Sixty-two wins, seventy-two pole positions, four world titles. The 2017 season saw Lewis Hamilton cement his place among the greatest of Formula One’s greats.

Until this year, only four of the 33 drivers to have won a Formula One title since the sport’s first season in 1950, had achieved the feat four or more times.

But last month in Mexico, Hamilton became the fifth, wrapping up the title with two races to spare and indelibly etching his name in Formula One history alongside Michael Schumacher, Juan Manuel Fangio, Alain Prost and Sebastian Vettel.

“It’s like I’m in space,” said Hamilton immediately after the Mexican race, the scale of his achievement yet to register.

“Of course there’s all the energy from all the people around you and you’re riding on Cloud Nine but it’s really hard to, it’s really hard to… it takes a while for it to really, truly sink in.”

Outer space, cloud nine, Hamilton has this year elevated himself to rarefied heights indeed. But with the curtain having come down on the 2017 season, the question now is – where does he go from here?

Going past Senna

Every sportsperson needs a target to chase.

Hamilton is no different. He has always benchmarked his career against that of boyhood idol Ayrton Senna.

He has stopped short of comparing himself with the late Brazilian legend. The cars Senna raced were vastly different to the Mercedes W08 Hamilton took to nine wins this year, as the Briton has pointed out on numerous occasions.

There’s also no saying how many more titles the triple champion would have gone on to win had his life not been tragically cut short at the age of 34, when fighting for a fourth title against a young Michael Schumacher.

Nevertheless, Senna has always been a reference in Hamilton’s career. With four world titles to his name, the Briton has now surpassed his hero’s haul.

It’s not just the titles either.

Hamilton beat Senna’s tally of 41 wins last year. In Canada this season, he scored his 65th career pole position, equalling Senna’s qualifying success.

Six races later he blew past Schumacher’s all-time qualifying benchmark by seizing his 69th pole position.

More than most of his peers, Hamilton has always delighted in the thrill of the chase. He has always thrived in adversity. Being on the back foot has tended to inspire his most scintillating performances. Give him a target to chase down and he is at his best.

Similarly, by his own admission, he has tended to take his foot off the gas once he has accomplished what he set his mind to.

He didn’t, for instance, win either of the final two races this year after clinching the title. In 2015, Nico Rosberg went on to win each of the final three races after Hamilton wrapped up the title in Austin.

But, he has nothing to chase down anymore.

Schumacher’s seven titles and 91 wins remain for the taking. Taking those records away from the German, however, had never been – and still isn’t – part of Hamilton’s plan.

“Now I’m like… I don’t know where it’s going next,” he said after equalling Senna’s tally of three world championships at the US Grand Prix in 2015.

“There is no-one else I look to, that I want to equal or emulate now.”

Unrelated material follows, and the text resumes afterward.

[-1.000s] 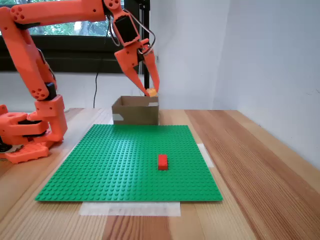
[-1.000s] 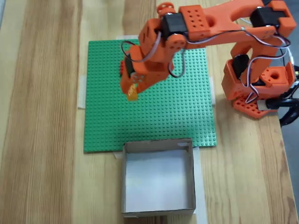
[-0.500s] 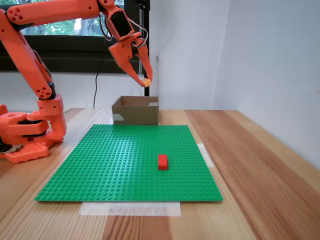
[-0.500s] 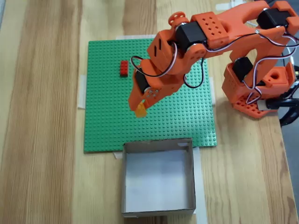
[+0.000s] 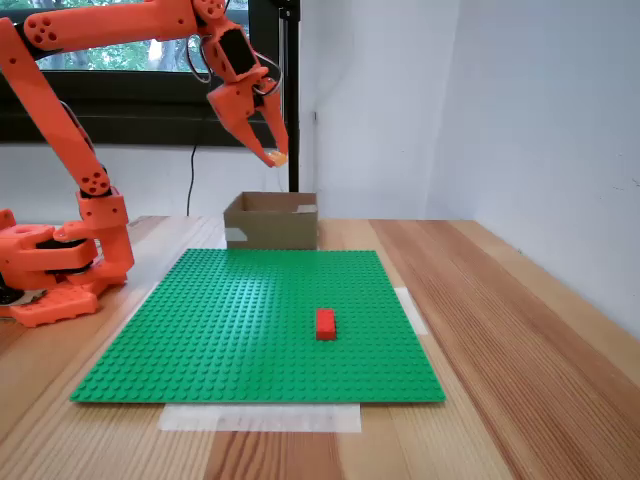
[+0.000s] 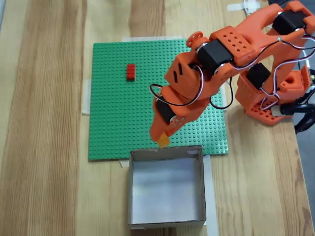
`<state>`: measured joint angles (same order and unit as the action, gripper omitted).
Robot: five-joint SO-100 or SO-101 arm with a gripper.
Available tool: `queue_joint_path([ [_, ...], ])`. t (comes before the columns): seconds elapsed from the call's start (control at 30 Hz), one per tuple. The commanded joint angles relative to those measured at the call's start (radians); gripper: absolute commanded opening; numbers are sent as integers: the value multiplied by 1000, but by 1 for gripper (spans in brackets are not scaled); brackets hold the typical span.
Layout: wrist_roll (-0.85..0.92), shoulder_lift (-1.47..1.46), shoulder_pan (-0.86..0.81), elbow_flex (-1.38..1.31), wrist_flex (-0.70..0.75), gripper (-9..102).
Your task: Pick the yellow lego block and put it in the box.
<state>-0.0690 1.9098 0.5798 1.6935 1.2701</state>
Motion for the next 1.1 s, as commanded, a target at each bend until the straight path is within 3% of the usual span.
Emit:
queue_joint_path([
  [0.0, 12, 12, 17, -32, -18, 3],
  [1.07, 11, -290, 150, -152, 2, 2],
])
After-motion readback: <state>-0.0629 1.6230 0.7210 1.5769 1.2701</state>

‘There’s harder times ahead’

So, what does the future now hold for Hamilton, a driver who has been chasing something or the other from his earliest go-karting days when, driving a banged-up old kart, he would line up near the back and pick his way through the field?

He has relished battling a driver of the calibre of Vettel this season. Either one of the pair has swept to the title in seven of the last nine seasons, yet, this was the first time they had gone head-to-head.

Next year Hamilton can expect more of the same. Never in the history of Formula One have two four-time champions gone up against each other for a fifth crown.

The added prospect of Red Bull’s Max Verstappen and Daniel Ricciardo, and just maybe even his old nemesis Fernando Alonso, joining in the fight could provide enough of a challenge to stoke the fires that saw him blaze to five wins from the opening seven races of the season’s second-half.

“I think there’s more in me,” Hamilton said in Mexico. “I think there’s more to come, more of a challenge ... there’s harder times ahead and I like that, I love that.”

The 32-year-old has a contract to race next year. But, his future beyond that remains uncertain.

Hamilton’s keen interest in pursuits outside Formula One is well-known. And while he is expected to agree an extension to his Mercedes deal, his comments regarding his future have done little to silence the speculation surrounding it.

“Someone just said to me, ‘How many championships do you have to have before you could stop?’” he said at the Chinese Grand Prix in April this year, before he clinched his fourth title.

“I could stop now and be very satisfied and grateful for the time I have had and the experiences I have had and what I have earned already in terms of championships.”

After winning in front of his home fans in Silverstone, a triumph that Hamilton credited with unleashing a “forest fire” within him, he said: “At the moment I’m loving driving. I feel like I’m at my prime.

“I still feel young, still feel fit. I’m sure I can go for a long time if I really wanted but yeah, I really have no idea what the future holds.”

Hamilton has always lived life and raced on his own terms. He has no targets to chase now and is free to further his own legacy in his own way. In his case, more than most, there’s no saying how long he will carry on. You would say the sky is the limit as long as he does. But already in space, and in the form of his life, there’s no limit to how far Hamilton might rise.